Esta ciudad tan inmensa como agreste, también puso a mi alcance lugares de salsa de todos los tamaños y estilos, con los personajes más diversos, con unas dinámicas sociales y raciales únicas.
Entrar a uno de esos sitios era sentirme, si no en el paraíso, sí muy cerca, pues era experimentar en mis sentidos toda una estética cultural, de la que, poco a poco, me fui sintiendo parte.
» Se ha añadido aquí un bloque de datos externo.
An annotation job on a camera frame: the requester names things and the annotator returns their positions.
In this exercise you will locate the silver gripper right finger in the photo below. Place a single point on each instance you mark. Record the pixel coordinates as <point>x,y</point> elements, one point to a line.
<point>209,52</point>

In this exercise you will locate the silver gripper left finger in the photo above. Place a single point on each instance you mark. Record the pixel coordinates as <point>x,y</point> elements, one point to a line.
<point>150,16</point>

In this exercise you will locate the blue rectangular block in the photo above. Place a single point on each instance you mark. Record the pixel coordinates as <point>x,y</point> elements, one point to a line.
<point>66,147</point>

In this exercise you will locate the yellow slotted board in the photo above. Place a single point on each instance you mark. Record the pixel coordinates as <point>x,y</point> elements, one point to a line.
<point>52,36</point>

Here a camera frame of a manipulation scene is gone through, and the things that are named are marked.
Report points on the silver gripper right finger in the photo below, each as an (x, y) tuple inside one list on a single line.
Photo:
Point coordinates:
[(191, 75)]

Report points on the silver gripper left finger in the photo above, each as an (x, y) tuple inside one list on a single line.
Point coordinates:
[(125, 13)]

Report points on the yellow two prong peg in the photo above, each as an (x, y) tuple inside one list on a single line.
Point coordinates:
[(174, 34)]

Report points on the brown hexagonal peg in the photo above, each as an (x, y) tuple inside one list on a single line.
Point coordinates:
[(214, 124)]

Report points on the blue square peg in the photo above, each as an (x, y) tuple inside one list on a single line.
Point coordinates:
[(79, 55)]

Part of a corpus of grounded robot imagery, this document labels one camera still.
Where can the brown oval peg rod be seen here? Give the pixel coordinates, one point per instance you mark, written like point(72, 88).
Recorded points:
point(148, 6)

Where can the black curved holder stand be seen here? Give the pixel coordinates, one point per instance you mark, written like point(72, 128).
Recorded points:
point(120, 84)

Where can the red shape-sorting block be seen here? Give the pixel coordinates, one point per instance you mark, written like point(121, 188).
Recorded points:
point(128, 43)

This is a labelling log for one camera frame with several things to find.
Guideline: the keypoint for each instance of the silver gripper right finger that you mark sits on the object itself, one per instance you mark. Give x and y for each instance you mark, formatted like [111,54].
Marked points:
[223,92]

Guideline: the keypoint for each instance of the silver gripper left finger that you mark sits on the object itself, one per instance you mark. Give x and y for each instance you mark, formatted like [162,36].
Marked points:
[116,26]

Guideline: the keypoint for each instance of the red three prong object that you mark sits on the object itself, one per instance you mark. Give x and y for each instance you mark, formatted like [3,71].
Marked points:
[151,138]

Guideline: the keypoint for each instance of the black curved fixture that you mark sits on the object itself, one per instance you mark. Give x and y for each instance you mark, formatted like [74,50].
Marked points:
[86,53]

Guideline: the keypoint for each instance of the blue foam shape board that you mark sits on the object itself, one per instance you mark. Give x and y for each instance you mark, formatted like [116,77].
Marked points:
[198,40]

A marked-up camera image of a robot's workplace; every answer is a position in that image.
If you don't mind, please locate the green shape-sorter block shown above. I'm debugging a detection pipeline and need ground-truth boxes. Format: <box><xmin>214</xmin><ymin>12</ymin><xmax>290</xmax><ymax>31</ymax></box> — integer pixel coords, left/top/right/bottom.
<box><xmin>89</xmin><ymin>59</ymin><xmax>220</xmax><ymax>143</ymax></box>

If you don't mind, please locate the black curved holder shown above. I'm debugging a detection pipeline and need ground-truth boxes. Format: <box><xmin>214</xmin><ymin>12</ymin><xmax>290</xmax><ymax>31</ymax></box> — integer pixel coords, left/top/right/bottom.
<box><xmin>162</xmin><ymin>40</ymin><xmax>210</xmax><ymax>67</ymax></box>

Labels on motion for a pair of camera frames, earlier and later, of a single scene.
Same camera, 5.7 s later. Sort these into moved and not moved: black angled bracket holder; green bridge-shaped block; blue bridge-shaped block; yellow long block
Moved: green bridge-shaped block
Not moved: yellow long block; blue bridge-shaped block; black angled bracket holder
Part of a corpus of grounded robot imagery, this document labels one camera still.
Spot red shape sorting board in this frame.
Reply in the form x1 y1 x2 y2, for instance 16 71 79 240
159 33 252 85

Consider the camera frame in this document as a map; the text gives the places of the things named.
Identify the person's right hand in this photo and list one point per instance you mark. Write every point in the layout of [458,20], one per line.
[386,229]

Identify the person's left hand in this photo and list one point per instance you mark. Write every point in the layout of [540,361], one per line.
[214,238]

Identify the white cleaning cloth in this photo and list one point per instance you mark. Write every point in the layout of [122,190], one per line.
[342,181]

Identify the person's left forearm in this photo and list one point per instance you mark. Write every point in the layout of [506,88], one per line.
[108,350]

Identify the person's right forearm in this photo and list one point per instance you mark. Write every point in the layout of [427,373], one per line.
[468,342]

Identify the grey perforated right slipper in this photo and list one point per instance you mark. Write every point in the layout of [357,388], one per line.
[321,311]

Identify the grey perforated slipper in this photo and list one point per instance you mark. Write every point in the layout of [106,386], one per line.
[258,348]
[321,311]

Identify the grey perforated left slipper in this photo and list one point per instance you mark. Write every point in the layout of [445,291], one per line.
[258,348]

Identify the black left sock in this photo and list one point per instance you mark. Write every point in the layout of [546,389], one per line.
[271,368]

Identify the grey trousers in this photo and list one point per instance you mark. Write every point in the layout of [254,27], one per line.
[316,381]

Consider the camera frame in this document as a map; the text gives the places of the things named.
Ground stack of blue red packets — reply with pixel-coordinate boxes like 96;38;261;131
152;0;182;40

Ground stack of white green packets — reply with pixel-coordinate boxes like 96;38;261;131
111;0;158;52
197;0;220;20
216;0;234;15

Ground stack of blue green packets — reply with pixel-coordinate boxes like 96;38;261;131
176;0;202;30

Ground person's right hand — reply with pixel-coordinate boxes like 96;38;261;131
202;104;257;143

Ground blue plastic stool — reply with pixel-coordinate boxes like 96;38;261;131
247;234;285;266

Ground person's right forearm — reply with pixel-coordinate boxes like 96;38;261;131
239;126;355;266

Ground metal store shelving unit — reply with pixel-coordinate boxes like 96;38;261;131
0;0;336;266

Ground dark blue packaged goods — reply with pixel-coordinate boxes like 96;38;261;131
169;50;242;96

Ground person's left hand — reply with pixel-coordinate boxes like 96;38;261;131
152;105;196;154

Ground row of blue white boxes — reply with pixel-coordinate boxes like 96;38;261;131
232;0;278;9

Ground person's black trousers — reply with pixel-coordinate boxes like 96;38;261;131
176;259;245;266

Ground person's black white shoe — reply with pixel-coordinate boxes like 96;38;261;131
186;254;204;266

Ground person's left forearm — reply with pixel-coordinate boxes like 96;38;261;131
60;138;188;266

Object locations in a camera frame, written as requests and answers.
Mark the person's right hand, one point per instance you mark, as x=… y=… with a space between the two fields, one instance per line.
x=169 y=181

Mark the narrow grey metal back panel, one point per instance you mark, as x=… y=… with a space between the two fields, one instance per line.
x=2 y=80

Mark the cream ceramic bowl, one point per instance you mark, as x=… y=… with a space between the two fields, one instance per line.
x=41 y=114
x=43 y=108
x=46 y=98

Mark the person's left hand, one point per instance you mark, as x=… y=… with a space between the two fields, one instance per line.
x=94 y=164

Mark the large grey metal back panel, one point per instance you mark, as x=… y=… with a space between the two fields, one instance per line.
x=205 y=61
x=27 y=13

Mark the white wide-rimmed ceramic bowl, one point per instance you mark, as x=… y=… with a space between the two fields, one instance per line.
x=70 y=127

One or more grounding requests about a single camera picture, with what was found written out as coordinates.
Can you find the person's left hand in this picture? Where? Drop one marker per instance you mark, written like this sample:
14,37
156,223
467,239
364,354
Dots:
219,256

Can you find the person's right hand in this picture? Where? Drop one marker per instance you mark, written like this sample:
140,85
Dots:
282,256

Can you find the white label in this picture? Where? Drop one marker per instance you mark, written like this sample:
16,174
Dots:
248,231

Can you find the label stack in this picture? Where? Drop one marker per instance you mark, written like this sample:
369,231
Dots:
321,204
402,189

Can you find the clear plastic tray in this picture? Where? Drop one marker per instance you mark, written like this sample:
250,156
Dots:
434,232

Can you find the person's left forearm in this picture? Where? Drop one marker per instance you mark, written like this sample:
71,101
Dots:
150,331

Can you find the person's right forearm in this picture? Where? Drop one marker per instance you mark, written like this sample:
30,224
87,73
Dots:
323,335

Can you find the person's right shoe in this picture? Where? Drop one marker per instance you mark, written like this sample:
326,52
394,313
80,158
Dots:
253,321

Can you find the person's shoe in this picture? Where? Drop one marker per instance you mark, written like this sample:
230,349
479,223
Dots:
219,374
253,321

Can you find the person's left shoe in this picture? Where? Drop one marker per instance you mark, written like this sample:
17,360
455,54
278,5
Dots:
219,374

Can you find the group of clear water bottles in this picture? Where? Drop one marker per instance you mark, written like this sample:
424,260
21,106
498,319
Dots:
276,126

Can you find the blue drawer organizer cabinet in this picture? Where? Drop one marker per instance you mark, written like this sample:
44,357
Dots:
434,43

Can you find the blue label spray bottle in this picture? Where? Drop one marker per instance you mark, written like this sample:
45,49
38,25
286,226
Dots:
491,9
En estos lugares y por esos tiempos, descubrí las letras de otro de los grandes, que marcó en mí un sentido idealista del mundo: el panameño Ruben Blades y sus canciones impregnadas de poesía, de denuncias a la injusticia social, de odas al barrio, de discursos políticos confrontacionales.
Hoy, después de tantos años de haber oído por primera vez a Lavoe, de haber comprometido mis primeros sueldos para poder comprar toda la obra de La Fania, de haber convertido en salsero a mi esposo siendo él un rockero puro, de haberme sentido parte de esa lucha identitaria de Blades, siempre termino escuchando con el mismo fervor los bongós, los timbales, las trompetas, la clave, el piano, las voces y la fuerza de la salsa, de esa salsa de los 70 que es un volcán de musicalidad, de realidad, de heterogeneidad, y vuelve a resonar en mi corazón con la misma o más intensidad que antes.
No tengo ni nunca tuve pretensiones de coleccionista ni de teórica de la salsa, y menos aún de referente musical, simplemente soy una amante del género, de su sonido, de su armonía, de su lírica, de la importancia como movimiento social, y este tiempo de pandemia en donde el pasado se añora, el presente es una tribulación de sentimientos y el futuro es más incierto que nunca, quedará encapsulado en mi memoria, como era de esperarse, con una canción de salsa que he oído día tras día: Maestra vida, porque nada más real que esta vida nos da, y nos quita, y nos quita y nos da.